日本シリーズ第四戦
第四戦目の先発はプロ入り二年目の本格派右腕、岸孝之投手。前年は駒大苫小牧出身の楽天・田中将大投手と新人王を争い、地元贔屓で田中投手の受賞を願っていた私には「目の上のたんこぶ」的存在であった。
私は長らく西武ライオンズを応援して来ていたが、北海道日本ハムファイターズが本拠地を札幌に移して以降、その情報量にすっかり洗脳されたこと、他にも様々な要因があって、今ではファイターズ・ファンを名乗っていたりもする。日頃のファイターズ視点では、今季対戦成績でファイターズがライオンズに負け越しているのを示す通り、岸投手に関してもなかなか打たせてくれない「天敵」というイメージがある。
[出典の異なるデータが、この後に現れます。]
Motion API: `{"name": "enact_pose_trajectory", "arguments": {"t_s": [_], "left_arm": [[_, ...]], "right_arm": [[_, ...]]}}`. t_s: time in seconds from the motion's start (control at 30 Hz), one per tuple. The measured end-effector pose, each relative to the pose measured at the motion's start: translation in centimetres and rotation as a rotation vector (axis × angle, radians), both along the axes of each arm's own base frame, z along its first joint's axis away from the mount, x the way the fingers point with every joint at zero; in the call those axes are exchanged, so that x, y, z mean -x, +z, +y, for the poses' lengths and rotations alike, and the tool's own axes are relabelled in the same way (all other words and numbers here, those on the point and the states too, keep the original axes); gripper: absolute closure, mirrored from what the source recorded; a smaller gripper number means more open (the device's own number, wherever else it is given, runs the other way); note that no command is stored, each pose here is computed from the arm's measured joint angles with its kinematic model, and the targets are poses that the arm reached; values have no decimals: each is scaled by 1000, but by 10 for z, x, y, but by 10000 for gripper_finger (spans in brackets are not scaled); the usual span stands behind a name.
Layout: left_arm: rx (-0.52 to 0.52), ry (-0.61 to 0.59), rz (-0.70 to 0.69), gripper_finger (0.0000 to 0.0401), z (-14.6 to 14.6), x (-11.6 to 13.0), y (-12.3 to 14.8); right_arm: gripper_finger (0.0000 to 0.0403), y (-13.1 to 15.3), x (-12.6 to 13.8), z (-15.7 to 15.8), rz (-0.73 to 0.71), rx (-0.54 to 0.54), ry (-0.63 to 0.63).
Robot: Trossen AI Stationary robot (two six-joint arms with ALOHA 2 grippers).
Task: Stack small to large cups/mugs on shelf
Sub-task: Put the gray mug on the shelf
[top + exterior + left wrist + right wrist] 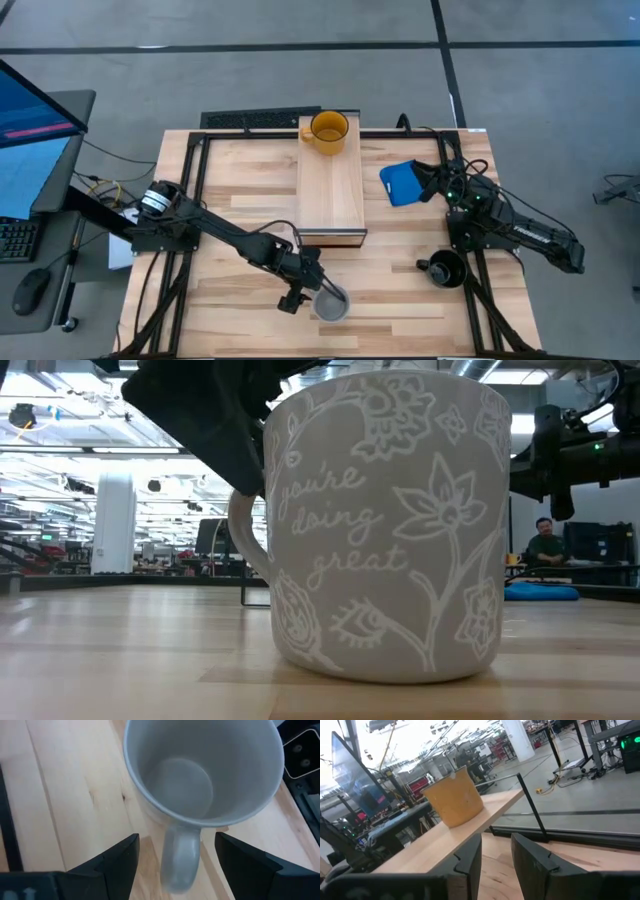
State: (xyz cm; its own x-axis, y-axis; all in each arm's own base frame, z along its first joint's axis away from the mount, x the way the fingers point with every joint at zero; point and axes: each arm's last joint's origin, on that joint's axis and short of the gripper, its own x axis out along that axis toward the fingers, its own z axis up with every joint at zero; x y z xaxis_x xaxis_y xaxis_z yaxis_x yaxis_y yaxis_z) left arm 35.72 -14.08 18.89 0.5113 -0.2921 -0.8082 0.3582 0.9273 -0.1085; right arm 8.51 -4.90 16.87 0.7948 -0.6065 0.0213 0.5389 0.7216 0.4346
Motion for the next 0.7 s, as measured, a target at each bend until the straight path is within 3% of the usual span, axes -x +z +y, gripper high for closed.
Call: {"name": "enact_pose_trajectory", "arguments": {"t_s": [0.7], "left_arm": [[-10,-3,0,327,-1,0,-2]], "right_arm": [[274,0,0,0,-1,0,-1]]}}
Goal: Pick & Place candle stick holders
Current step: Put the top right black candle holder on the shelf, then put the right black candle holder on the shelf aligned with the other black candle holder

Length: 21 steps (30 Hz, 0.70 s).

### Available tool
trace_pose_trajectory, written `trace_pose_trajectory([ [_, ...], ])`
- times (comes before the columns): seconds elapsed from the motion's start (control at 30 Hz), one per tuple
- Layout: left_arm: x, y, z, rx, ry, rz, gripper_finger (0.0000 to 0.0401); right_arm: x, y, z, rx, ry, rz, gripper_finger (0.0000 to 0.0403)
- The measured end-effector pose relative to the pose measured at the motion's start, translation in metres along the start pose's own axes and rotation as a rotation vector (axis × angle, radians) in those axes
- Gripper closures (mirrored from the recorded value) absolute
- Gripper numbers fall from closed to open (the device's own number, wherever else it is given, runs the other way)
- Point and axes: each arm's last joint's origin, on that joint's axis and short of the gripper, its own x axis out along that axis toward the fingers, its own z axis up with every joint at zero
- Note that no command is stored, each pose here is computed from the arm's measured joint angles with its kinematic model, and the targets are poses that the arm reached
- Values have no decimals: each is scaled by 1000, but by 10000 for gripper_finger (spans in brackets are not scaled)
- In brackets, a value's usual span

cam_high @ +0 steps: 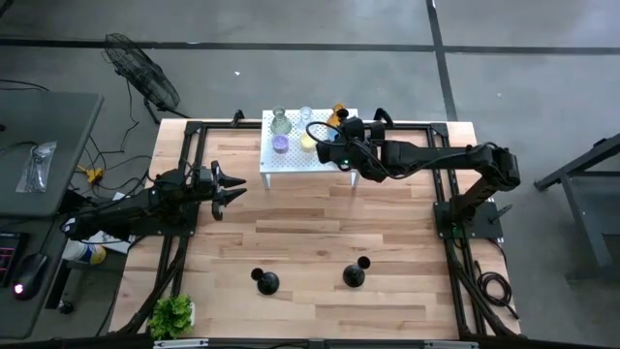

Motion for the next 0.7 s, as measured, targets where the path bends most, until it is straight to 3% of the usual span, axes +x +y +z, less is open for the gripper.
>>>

しかし、直前に行われたクライマックス・シリーズでは、ファイターズが岸投手から五点も奪って四回ノックアウト。いざライオンズ側に立ってみれば、これは大きな不安要素。
![]() Blue, Blue, and Blue! |
![]() ブルペンで練習中の岸投手 |
![]() 第四戦の始まり~ |
どちらにせよ岸投手に関しては悪い印象ばかりで、一回表に二アウトからたった一つの四球を出しただけで、ああまただ、もう駄目だ、と既に投げやりな気持ちになっていたが、次の四番打者を三振に切って事無きを得た。その直後、一回裏のライオンズの攻撃。初っ端から片岡選手のヒットと盗塁、続く二番打者の栗山選手のタイムリー二塁打で、ライオンズがあっさり先取点をもぎ取る。
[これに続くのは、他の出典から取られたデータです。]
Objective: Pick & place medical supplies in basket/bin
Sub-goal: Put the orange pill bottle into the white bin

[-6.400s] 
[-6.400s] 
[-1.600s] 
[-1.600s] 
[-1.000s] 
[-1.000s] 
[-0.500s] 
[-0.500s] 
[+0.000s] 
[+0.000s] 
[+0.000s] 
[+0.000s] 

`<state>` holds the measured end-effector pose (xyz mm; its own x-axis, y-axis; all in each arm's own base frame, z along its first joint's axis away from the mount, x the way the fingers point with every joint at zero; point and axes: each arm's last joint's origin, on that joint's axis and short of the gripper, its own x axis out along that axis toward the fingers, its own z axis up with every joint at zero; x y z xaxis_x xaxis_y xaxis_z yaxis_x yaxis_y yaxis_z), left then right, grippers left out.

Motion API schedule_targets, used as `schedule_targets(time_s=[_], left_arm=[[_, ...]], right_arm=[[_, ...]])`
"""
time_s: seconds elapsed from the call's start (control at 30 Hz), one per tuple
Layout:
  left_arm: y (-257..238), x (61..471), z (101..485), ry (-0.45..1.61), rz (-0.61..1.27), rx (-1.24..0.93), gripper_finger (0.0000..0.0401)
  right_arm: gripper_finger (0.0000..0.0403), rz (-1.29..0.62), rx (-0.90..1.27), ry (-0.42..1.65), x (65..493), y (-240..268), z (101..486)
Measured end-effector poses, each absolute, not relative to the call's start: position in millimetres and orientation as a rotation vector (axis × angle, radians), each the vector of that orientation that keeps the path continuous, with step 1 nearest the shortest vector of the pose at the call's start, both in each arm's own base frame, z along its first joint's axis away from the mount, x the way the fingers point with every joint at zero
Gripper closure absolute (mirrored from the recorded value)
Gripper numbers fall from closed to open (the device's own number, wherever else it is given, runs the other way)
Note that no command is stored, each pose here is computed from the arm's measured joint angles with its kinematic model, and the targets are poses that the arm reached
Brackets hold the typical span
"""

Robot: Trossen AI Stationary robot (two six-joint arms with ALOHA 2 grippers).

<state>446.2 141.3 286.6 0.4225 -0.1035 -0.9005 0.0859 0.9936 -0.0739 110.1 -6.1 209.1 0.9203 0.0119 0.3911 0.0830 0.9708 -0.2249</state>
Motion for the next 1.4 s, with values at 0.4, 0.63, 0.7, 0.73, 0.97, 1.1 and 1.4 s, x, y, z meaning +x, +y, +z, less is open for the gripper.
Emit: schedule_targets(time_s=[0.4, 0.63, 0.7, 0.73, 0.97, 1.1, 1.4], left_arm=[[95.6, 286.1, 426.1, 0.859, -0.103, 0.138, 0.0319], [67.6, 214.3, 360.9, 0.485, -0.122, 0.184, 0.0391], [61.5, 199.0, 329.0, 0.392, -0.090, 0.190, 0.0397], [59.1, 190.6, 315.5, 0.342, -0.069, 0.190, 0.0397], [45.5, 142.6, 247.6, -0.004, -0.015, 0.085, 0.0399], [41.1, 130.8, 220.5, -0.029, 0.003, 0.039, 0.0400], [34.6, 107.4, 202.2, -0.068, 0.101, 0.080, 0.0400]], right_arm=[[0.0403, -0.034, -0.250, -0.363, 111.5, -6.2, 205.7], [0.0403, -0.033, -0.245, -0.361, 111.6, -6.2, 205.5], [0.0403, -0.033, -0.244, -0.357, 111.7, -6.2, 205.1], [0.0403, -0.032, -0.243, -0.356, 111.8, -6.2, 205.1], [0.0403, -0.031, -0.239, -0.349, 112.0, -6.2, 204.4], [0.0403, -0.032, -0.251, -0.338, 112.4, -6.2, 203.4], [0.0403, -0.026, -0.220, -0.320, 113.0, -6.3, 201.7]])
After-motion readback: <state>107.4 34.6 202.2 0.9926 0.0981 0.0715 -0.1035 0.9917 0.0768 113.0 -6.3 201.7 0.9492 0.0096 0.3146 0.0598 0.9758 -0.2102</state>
四回裏ライオンズの攻撃で、先頭打者の中島選手が死球を受ける。大事に至っていないかと、一瞬ざわめくスタンド。マウンドからベース方向に歩み寄る、相手投手グライシンガー。後で知ったが、「何故避けないんだ」と中島選手に文句を言ったらしい。ぶつけておいて何をー!? 一触即発、睨み合う二人に引き寄せられるように、両軍ベンチから選手達が一気にグラウンドに雪崩れ込んで来た。良く見れば、目の前にあるブルペンとグラウンドとを繋ぐ扉が開けっ放しで、ブルペンはもぬけの殻。うわ、プルペン陣もやる気満々だ! でも、残念ながら(?)乱闘には至らず。
![]() な、何事!? |
![]() ブルペンからも掛け付ける |
![]() 撤収 |
ドーム全体が騒然としたままで、ゲーム再開。その初球におかわりクンこと中村選手が、豪快なホームランを放つ。中村選手は六回裏の次打席でも二ランを「おかわり」し、ライオンズが5-0でリードを広げ、相手先発ピッチャーをマウンドから引き摺り下ろした。
![]() 連夜のおかわりHRに呆然の敵外野陣 |
![]() ライオンズファン熱狂 |
![]() 画面では盛り上がるベンチの様子が |
当初不安視していた岸投手の調子は良く、敵打線のバットが空を切り捲り。もう何個目なのか、スクリーンに奪三振を誇示する文字が躍る。マウンドの細い身体から繰り出される球が見逃され、キャッチャーのミットに吸い込まれる様は芸術的。日頃のファイターズ寄り「敵目線」で見て、悔しいけれどもやっぱり良いピッチャーだよなあ……と、溜息をついてしまう。
![]() 攻める |
![]() 投げる |
![]() 淡々と進む |
岸投手は最後まで一人で投げ抜き、散発の被四安打、計十個の毎回奪三振で完封勝利。日本シリーズ初登板での完封と毎回奪三振は、史上初めての記録だとか。
![]() 勝利の瞬間 |
![]() 引き上げるナイン、迎えるベンチ |
![]() 笑顔・笑顔 |
万が一負けていれば三敗目で後がなくなり、明日の観戦が辛いものになる危険性があったのを、「目の上のたんこぶ」で「天敵」だった岸投手が救ってくれた。場内に流れる控え目なヒーローインタビューを聞きながら、勝ち試合を観戦出来た喜びに浸り、帰る足取りも軽くなった。